Les anciennes machines d’impression offset, flexographique et sérigraphique ne fonctionnent plus correctement, car leurs mécanismes sont usés. Elles cessent de fonctionner parce que l’énergie nécessaire à la polymérisation de l’encre n’est plus adaptée à sa chimie. Les lampes à mercure dont l’intensité diminue, les réflecteurs qui ont perdu leur efficacité, ainsi qu’une sortie spectrale incorrecte, entraînent une diminution de la vitesse d’impression. On finit par ralentir la machine ou par travailler avec une polymérisation incomplète. Nous avons développé des lampes à polymérisation UV automatique pour inverser cette tendance et permettre à l’équipement existant de continuer à fonctionner correctement.
Ce qui compte vraiment, c’est ce que l’on peut mesurer. Nous adaptons le profil spectral en fonction du type d’impression : 365 nm pour une polymérisation rapide dans les couches épaisses ; 385 nm pour une pénétration plus profonde et une activation plus efficace des photoinitiateurs ; 405 nm pour les films fins et les supports sensibles. L’intensité lumineuse maximale est ajustée afin de dépasser le seuil de polymérisation de l’encre, tandis que la densité énergétique est contrôlée pour assurer une polymérisation uniforme sans endommager le support. Des tubes en quartz de haute pureté, des réflecteurs revêtus de matériaux dichroïques, ainsi que des tolérances strictes sur la longueur de l’arc électrique, permettent de maintenir une sortie lumineuse stable tout au long de la durée de vie de la lampe – généralement plus de 5 000 heures, avec moins de 5 % de dégradation. Des conceptions exemptes d’oxyde d’azote et un refroidissement contrôlé protègent la lampe et préservent un environnement propice à l’impression.

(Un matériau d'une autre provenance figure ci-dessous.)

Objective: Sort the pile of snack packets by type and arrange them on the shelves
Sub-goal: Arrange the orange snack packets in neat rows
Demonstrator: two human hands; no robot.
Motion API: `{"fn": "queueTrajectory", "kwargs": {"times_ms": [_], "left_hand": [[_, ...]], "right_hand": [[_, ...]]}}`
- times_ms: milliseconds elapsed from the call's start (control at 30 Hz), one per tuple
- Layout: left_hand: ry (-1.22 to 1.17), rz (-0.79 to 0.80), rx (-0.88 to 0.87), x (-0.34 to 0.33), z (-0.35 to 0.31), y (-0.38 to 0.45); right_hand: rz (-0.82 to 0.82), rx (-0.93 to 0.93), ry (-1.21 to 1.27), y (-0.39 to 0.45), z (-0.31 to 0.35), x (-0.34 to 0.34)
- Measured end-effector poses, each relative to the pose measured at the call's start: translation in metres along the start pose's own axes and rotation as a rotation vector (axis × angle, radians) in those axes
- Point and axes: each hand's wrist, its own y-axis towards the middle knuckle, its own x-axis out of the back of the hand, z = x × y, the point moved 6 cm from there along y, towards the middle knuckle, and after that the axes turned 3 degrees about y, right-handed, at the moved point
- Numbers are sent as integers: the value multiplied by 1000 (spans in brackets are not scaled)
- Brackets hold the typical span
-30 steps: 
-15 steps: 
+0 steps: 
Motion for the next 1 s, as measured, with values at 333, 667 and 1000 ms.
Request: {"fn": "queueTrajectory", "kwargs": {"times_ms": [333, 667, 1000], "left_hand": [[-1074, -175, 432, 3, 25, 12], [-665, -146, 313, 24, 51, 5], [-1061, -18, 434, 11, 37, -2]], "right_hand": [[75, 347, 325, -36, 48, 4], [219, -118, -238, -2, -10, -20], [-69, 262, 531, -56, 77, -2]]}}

Et voici pourquoi cette solution fonctionne bien dans la pratique : il s’agit d’un remplacement simple pour les systèmes obsolètes. On conserve la machine, mais on résout les problèmes qui empêchent son bon fonctionnement. On obtient ainsi des temps de traitement plus courts, sans compromettre la qualité. De plus, la consommation d’énergie par mètre imprimé diminue, et il y a moins de changements de lampes, ce qui réduit les temps d’arrêt. En flexographie, on obtient une meilleure qualité d’impression, avec moins de défauts. En sérigraphie, on peut imprimer sur des couches épaisses sans problèmes. En offset, les problèmes liés à l’espacement entre les éléments d’impression disparaissent immédiatement, et le traitement en ligne reste stable.
Un conseil pratique pour les modifications : il faut aligner le plan focal de la lampe avec le chemin parcouru par le support, et vérifier que le bloc de connexion existant peut supporter la puissance et le besoin de refroidissement. Nous fournissons des informations sur la compatibilité des connecteurs et les spécifications de montage, mais il faut également vérifier l’espace disponible autour de la lampe par rapport à la chambre de séchage. Un espace trop restreint peut limiter la géométrie des réflecteurs et le flux d’air, ce qui affecte directement la gestion de la température.